The Word and the Spirit

The Word and the Spirit are so intimately conjoined that we are scarcely warranted in thinking of the one, without the other. The Word does not operate without the Spirit’s agency–and the Spirit does not work apart from the Word.

It was by the Spirit’s inspiration that the Word was first given, for “holy men of God spoke, as they were moved by the Holy Spirit” (2 Peter 1:21).

It is by the Spirit that we are enlightened (Eph 1:17, 18), yet the Word is the means He employs.

It is by the Spirit that we are sanctified (Rom 15:16), yet not apart from the Truth (John 17:17).

It is by the Spirit that we are strengthened (Eph 3:16) as He causes the Word to dwell in us richly (Col 3:16).

It is by the Spirit that we are comforted (Acts 9:31) as He applies the Divine promises to our hearts.

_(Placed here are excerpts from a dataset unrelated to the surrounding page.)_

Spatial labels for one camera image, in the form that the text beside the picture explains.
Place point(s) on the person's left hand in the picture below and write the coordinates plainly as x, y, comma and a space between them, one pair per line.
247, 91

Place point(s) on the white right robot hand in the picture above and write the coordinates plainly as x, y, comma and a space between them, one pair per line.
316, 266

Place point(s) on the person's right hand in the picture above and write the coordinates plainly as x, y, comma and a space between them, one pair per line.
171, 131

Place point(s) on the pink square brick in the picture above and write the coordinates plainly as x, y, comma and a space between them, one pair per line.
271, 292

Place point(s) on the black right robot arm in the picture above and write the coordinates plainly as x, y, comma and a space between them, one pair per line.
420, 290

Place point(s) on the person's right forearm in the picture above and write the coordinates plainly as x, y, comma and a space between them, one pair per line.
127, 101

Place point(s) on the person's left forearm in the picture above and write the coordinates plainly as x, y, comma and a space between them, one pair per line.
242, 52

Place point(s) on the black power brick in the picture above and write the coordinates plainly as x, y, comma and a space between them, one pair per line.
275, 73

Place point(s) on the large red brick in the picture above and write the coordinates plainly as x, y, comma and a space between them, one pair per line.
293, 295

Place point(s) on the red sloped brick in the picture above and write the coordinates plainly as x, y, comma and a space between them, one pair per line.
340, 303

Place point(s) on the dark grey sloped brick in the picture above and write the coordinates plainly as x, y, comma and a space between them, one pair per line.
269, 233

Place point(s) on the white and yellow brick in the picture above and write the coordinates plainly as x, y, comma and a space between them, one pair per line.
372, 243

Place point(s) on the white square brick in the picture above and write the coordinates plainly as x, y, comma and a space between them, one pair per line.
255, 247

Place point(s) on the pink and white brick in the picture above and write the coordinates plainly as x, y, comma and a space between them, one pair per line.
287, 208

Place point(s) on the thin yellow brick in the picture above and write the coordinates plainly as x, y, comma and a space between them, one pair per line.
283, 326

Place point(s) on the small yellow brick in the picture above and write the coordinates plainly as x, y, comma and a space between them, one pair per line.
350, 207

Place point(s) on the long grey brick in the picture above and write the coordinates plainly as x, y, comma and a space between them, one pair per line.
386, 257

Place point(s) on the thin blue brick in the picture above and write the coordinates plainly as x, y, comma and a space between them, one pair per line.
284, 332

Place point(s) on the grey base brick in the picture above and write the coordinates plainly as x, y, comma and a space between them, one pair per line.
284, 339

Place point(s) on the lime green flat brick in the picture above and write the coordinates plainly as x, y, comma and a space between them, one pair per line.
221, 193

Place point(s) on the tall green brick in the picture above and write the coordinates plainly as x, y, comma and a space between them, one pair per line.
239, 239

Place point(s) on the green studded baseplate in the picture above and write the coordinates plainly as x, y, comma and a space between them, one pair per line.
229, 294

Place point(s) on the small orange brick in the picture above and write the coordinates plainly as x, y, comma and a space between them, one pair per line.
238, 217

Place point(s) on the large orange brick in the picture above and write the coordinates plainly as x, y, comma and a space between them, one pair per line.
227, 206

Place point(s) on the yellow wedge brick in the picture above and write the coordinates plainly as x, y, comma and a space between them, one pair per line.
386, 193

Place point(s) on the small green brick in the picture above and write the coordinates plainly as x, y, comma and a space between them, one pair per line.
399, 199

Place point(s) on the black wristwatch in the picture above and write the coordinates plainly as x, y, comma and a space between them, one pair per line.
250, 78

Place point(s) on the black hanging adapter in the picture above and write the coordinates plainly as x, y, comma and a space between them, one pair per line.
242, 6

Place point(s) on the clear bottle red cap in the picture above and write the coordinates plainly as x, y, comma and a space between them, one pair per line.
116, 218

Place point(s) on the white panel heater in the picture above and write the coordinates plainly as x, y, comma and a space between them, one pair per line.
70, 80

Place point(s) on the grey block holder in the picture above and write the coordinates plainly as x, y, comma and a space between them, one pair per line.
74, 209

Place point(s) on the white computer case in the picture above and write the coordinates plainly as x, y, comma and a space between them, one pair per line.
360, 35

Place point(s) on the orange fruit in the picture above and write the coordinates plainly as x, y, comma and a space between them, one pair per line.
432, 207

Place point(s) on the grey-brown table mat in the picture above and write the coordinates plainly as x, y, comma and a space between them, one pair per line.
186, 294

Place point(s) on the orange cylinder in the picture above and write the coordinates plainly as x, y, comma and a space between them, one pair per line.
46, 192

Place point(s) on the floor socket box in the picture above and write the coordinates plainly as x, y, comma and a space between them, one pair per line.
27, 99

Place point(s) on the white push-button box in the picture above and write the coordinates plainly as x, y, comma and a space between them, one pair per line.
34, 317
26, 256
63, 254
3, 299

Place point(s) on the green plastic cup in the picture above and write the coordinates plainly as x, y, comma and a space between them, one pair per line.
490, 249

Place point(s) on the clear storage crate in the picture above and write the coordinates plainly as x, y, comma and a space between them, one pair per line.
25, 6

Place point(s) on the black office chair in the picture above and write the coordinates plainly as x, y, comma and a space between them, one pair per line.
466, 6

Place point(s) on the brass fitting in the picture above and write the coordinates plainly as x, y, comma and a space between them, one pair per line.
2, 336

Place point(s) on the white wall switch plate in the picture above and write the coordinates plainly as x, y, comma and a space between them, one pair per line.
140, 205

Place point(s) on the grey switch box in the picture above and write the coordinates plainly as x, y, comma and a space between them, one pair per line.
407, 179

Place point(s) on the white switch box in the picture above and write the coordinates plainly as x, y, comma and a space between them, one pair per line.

How appropriate then, that the grand instrument employed by the Spirit of grace, should be termed “the Word of His grace.”

The “Word of His grace” proclaims . . .

rest for the weary,
pardon to the guilty,
justification to the ungodly,
adoption to the outcast,
eternal heavenly treasures for spiritual paupers!

It is “the poor, the maimed, the lame, the blind” who are to be called to the feast which free grace has spread! (Luke 14:13)

“The Word of His grace” not only instructs us where grace is to be found, and how further supplies of it are to be obtained–but it is the principal medium through which grace is actually imparted to the soul. It is a life-giving stream for parched pilgrims as they journey through this “wilderness of sin.”

As its sacred pages are reverently perused–
the mind is instructed,
the conscience is enlightened,
the affections are warmed,
and the will is moved.

As its exceeding great and precious promises are meditated upon and treasured up in the heart–new strength is imparted to the soul.

As its holy precepts are turned into earnest prayer–help is obtained for the discharge of duty.

As its timely warnings and admonitions are heeded–temptations lose their power and the snares of Satan are avoided.

As its cheering revelation of what God has prepared for those who love Him is received by faith–new hope is kindled in the heart, and the trials of life are borne with greater fortitude. And as the end of the journey is neared–death loses its terrors and the call to leave this “valley of tears” becomes more desirable.

Without “the Word of His grace”, we would be mariners upon the sea of life, without chart or compass!